W to, co zrobił własnym dzieciom aż ciężko uwierzyć. Robert M. przez 10 lat wykorzystywał seksualnie dwójkę swoich dzieci, nagrywał filmy pornograficzne z ich udziałem i publikował w internecie. Dziś sąd apelacyjny w Gdańsku uznał, że zwyrodnialec stwarza bardzo duże zagrożenie dla społeczeństwa i podjął decyzję o umieszczeniu go w zamkniętym ośrodku w Gostyninie.
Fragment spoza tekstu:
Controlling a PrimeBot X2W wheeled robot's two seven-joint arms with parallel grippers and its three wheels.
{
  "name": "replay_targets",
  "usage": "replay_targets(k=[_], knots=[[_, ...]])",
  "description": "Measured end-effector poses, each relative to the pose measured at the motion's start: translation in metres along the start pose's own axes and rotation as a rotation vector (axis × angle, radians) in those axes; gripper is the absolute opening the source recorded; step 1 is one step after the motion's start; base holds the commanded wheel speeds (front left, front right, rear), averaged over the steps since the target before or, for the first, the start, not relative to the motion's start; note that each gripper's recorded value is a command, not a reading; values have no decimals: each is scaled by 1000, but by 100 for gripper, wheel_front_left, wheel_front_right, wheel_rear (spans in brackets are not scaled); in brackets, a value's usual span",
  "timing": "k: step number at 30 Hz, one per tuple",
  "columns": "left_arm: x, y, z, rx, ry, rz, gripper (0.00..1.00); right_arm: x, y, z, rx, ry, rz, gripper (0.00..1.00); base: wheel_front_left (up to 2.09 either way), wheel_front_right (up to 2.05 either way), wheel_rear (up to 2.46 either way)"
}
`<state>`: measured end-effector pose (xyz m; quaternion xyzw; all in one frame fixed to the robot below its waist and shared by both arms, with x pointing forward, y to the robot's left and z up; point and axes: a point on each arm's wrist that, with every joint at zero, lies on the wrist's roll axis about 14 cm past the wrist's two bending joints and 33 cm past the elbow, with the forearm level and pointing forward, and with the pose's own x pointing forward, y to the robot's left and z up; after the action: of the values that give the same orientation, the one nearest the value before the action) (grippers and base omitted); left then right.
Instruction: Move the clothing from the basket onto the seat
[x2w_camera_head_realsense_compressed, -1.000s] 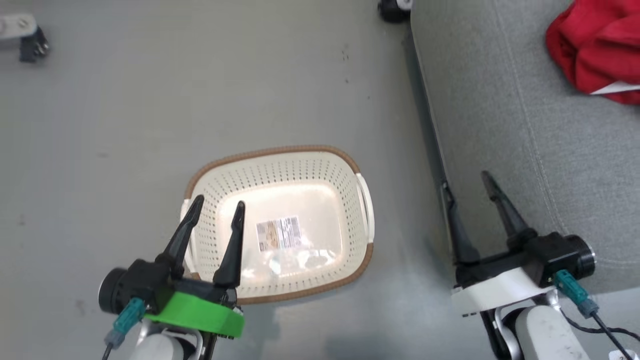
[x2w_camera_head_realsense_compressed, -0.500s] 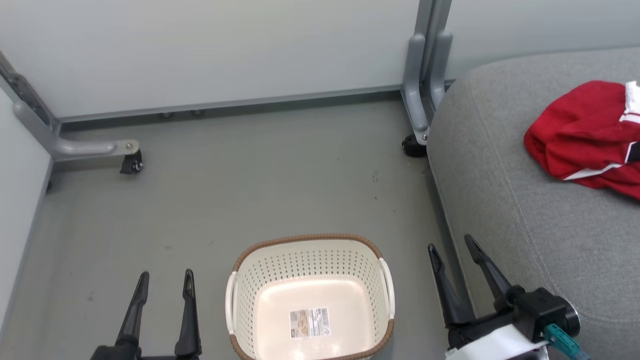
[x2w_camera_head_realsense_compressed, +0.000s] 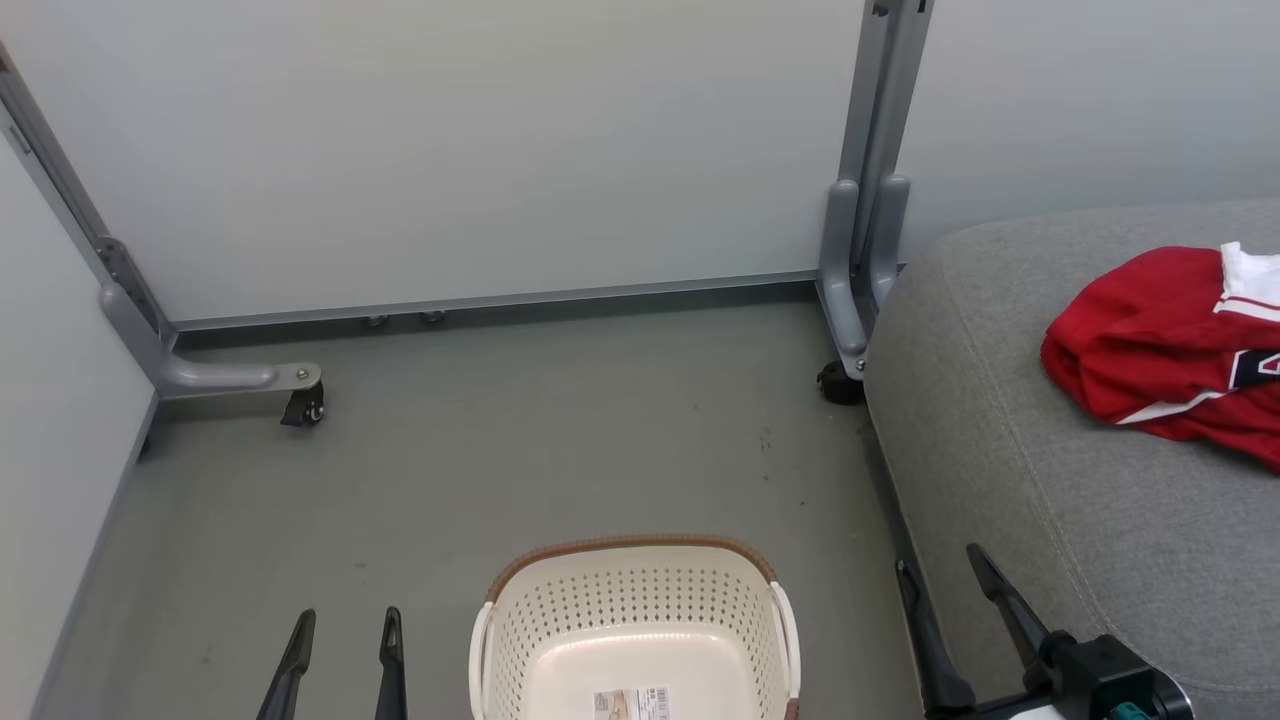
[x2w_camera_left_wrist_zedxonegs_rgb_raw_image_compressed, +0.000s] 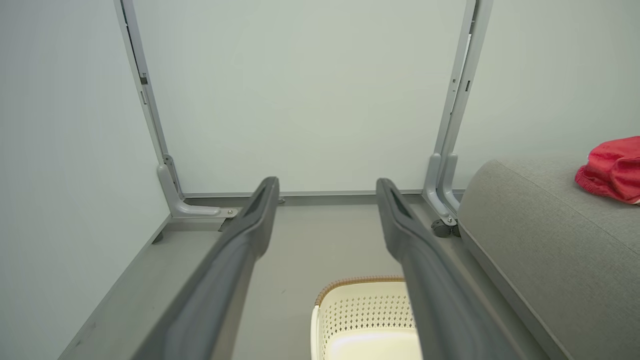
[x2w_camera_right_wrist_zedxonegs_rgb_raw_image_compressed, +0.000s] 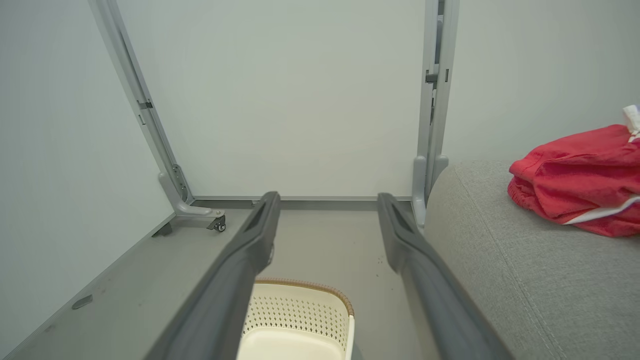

52-letni dziś, pochodzący z Kołobrzegu Robert M. w lipcu 2016 r. opuścił Areszt Śledczy w Starogardzie Gdańskim, gdzie odsiadywał 10 lat za przestępstwa seksualne popełnione na swoich dzieciach. Mężczyzna od trzeciego roku życia córki wykorzystywał ją seksualnie, podobnych czynów dopuścił się także wobec swojego syna, co uwieczniał na kamerze wideo i rozpowszechniał w sieci.
Dyrektor aresztu wystąpił do sądu o uznanie M. za osobę niebezpieczną i skierowanie go do ośrodka w Gostyninie. W kwietniu 2016 roku Sąd Okręgowy w Gdańsku przychylił się do tego wniosku, lecz nałożony na skazańca obowiązek poddania się terapii odwykowej odbyć się miał w warunkach wolnościowych.
Jak podaje PAP, prokuratura i dyrektor aresztu odwołali się od tej decyzji do Sądu Apelacyjnego w Gdańsku. Ten, po powołaniu nowego zespołu biegłych i opierając się na ich opinii, zadecydował dziś o umieszczeniu Roberta M. w Krajowym Ośrodku Zapobiegania Zachowaniom Dyssocjalnym w Gostyninie.